┌─ Working data
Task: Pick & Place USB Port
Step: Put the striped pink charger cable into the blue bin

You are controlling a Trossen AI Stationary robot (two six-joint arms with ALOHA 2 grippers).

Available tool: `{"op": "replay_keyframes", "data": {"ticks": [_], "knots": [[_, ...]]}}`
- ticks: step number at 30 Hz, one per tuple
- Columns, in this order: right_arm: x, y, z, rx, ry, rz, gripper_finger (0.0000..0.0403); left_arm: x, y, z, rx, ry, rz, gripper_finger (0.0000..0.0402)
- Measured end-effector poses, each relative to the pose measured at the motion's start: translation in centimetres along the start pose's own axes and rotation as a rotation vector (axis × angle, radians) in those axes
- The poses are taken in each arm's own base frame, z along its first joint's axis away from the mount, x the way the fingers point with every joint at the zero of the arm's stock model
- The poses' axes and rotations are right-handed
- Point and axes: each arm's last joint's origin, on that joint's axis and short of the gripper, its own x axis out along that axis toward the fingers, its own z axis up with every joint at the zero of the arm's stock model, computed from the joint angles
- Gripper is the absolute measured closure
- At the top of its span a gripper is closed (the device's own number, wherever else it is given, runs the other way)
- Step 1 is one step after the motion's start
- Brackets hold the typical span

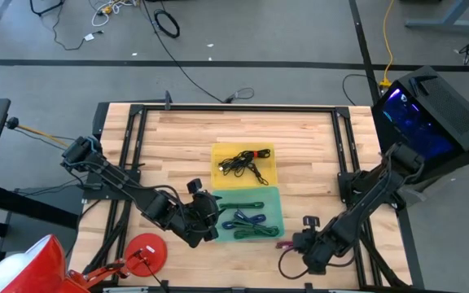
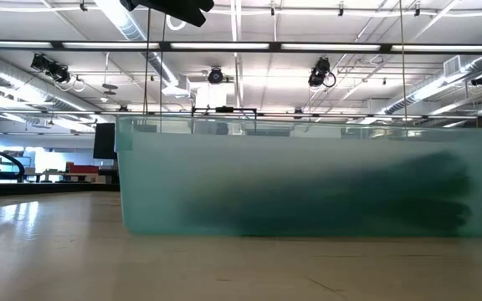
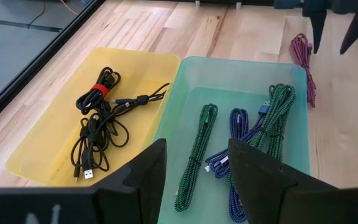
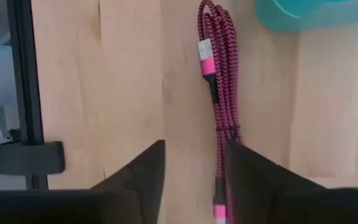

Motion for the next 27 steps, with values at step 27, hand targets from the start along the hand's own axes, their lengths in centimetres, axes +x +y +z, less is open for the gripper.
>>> {"op": "replay_keyframes", "data": {"ticks": [27], "knots": [[3.9,-0.5,0.6,0.02,0.025,-0.12,0.0195,0.0,-0.1,0.0,0.0,0.01,-0.016,0.0225]]}}
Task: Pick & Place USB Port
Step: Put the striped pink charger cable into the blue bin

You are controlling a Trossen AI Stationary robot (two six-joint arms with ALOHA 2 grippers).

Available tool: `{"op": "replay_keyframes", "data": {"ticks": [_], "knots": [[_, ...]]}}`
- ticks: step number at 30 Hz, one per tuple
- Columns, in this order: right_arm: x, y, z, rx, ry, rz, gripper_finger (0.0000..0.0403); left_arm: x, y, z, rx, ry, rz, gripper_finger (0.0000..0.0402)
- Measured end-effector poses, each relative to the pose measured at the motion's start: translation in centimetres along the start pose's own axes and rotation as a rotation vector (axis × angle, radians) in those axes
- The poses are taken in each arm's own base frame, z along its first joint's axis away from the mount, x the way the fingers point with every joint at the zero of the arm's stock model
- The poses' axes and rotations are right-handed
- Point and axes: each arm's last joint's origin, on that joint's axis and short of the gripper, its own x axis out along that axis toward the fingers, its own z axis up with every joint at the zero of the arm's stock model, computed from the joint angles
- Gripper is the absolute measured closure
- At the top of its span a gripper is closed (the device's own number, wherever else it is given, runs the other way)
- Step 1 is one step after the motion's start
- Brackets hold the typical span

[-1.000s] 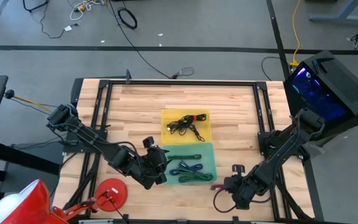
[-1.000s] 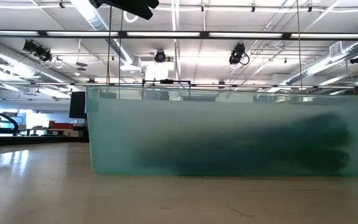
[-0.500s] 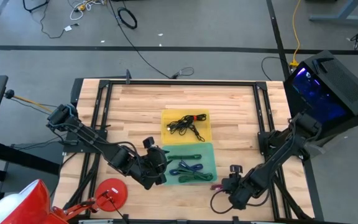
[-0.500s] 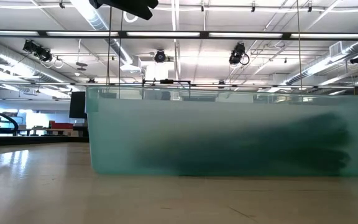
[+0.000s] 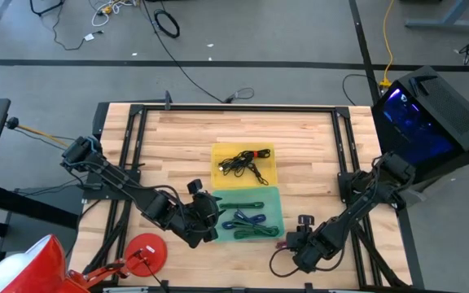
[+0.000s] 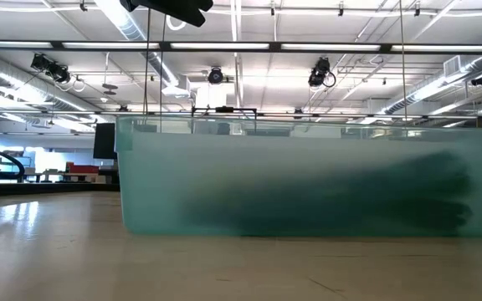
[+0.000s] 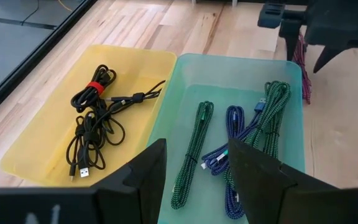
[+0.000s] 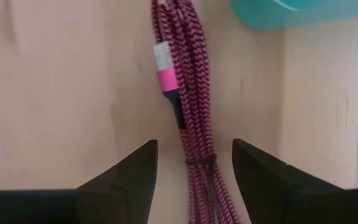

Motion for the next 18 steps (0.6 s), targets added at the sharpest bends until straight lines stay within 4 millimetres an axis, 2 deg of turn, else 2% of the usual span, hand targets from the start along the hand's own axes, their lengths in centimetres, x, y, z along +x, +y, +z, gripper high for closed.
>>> {"op": "replay_keyframes", "data": {"ticks": [4,6,8,12,13,18], "knots": [[0.61,-0.07,0.09,0.003,0.013,-0.017,0.0198,0.0,0.0,0.0,0.0,0.0,0.0,0.0225],[0.7,-0.01,0.11,-0.018,0.013,-0.017,0.0213,0.0,0.0,0.0,0.0,0.0,0.0,0.0225],[0.71,0.03,0.12,-0.035,0.014,-0.012,0.0244,0.0,0.0,0.0,0.0,0.0,0.0,0.0225],[0.7,0.09,0.06,-0.085,0.056,0.027,0.0362,0.0,0.0,0.0,0.0,0.0,0.0,0.0225],[0.67,0.06,0.1,-0.099,0.067,0.039,0.0378,0.0,0.0,0.0,0.0,0.0,0.0,0.0225],[-0.01,-0.02,-0.08,-0.119,0.124,0.112,0.0392,0.0,0.0,-0.01,0.001,0.0,0.0,0.0225]]}}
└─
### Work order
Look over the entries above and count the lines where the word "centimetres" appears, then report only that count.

### Answer to this exercise
4